By Cindy Sproles
Grief. It took his breath and pressed against his chest.
Thomas stood at the side of his wife, Marie. He grasped her hand and held tight. She opened her eyes and a tear seeped from the corner. Marie took in a deep breath, then relaxed. She was gone.
Thomas and his two daughters were prepared, or as prepared as they could be. After sixty-five years of marriage – a lifetime together, he felt Marie’s fingers loosen from his. They stood quiet, staring at Marie, unable to speak. The nurse rushed into the room and immediately began to search for a pulse. She blew on the stethoscope to warm it and placed it gently against Marie’s chest. Within seconds, she glanced over her glasses and nodded.
What now, were the only words Thomas could muster together. “What now?”
Marie’s daughters stood firm by their dad. Together they walked him through the funeral arrangements and burial, but when the day arrived to leave their dad alone at home, both daughters were distraught. Though Thomas had managed well through the formalities of Marie’s death, the girls knew that first night he was to be completely alone grief, could overwhelm him and take his life as well.
Death is hard, regardless of the circumstance. It’s a little easier to accept when a loved one has lived a long life like Marie, but even at best, it’s difficult. Statics from Harvard sociologists say men are 22% more likely to die after the death of a spouse, compared to 17% for women. “Women seemed to be wired differently when it comes to coping with loss. It’s part of their nurturing nature,” according to sociologists.
Families find it sadly true, that after the loss of one parent, the second will pass away within months. According to Harvard’s sociologist, this is not uncommon. Aptly named, widowhood effect, physicians find true physical changes happen in the surviving spouse. Weakness leading to falls. Stress leading to heart issues, lack of appetite and failure to remain properly hydrated, all translate to a decline in the surviving spouse that often leads to death as well.

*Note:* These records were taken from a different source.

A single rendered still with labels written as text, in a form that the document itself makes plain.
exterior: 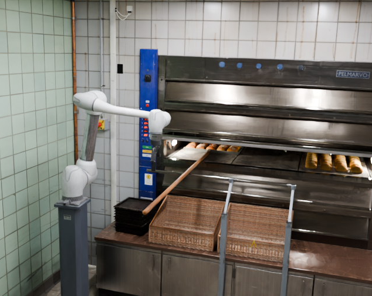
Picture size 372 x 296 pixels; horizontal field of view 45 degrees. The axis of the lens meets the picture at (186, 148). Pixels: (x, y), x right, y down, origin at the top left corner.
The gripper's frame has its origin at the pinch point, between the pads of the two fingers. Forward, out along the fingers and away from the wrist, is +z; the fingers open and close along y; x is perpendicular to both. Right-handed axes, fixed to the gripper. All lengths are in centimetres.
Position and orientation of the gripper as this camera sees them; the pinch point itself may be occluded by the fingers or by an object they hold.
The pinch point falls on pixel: (155, 167)
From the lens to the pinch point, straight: 328.1
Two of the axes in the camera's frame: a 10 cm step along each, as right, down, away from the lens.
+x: 9.8, 0.6, -1.8
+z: -0.2, 9.7, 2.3
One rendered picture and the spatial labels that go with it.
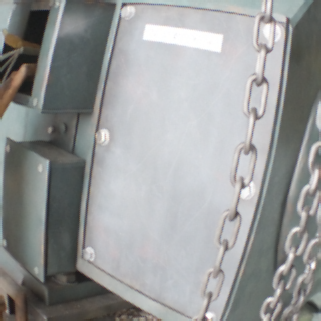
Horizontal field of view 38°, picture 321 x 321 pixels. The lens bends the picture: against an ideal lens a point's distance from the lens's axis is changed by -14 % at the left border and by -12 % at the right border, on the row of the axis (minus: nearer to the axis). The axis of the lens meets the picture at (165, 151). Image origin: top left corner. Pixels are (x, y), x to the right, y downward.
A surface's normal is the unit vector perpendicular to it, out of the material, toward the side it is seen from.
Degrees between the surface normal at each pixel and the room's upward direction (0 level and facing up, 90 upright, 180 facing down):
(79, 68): 90
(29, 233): 90
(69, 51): 90
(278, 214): 90
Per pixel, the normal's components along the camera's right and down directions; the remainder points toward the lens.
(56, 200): 0.73, 0.26
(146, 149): -0.66, 0.04

The question then becomes, how do families help prevent the widowhood effect? First and foremost, families should encourage and allow the remaining spouse an opportunity to grieve naturally and fully. This process is different for every individual. Spend time talking about the loved one. Discuss the circumstances around their loss, reminisce joyful moments, and encourage healthy tears. Often, families assume a time frame of grieving on the surviving parent, expecting them to pass through the phases of acceptance, and then move forward. Sadness, loneliness, broken-heartedness is normal. Should this time exceed a reasonable amount of time, talk with your parent’s physician to decide, according to that parent’s health and personality, how to move forward. Don’t rush to clean out personal effects as the process of sorting through these things tends to be very therapeutic.
Provide nutritious meals and stress the importance of good exercise and proper rest.

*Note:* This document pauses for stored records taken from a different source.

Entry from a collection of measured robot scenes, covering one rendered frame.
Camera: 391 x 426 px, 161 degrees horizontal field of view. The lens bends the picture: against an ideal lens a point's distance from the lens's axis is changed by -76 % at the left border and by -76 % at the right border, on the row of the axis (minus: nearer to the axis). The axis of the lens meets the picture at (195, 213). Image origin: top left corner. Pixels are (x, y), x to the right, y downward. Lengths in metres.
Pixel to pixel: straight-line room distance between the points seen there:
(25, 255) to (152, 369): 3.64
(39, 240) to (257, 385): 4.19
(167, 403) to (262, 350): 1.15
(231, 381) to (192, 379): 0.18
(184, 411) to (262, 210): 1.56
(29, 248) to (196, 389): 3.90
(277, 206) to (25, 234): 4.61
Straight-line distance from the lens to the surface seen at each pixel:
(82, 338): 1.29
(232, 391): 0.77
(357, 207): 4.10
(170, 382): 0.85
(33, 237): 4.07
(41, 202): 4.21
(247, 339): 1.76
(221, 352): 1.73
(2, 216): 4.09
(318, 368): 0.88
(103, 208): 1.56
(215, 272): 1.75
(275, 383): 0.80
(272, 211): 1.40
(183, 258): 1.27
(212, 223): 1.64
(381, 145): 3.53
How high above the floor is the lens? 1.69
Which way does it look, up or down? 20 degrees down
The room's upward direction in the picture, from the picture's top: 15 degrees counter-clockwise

Finally, spend quality time with your remaining parent. Involve them in family activities, encourage them to reconnect with friends, even become involved in community activities. Helping parents re-enter their normal life’s activities is important. There is nothing stronger than the bond of a life-long marriage. The stability found inside these relationships is a life force. When it’s suddenly taken apart, adjustment is difficult.
Take time to discuss end-of-life decisions as a family. Learning the desires of your parents will help you guide them through a difficult season.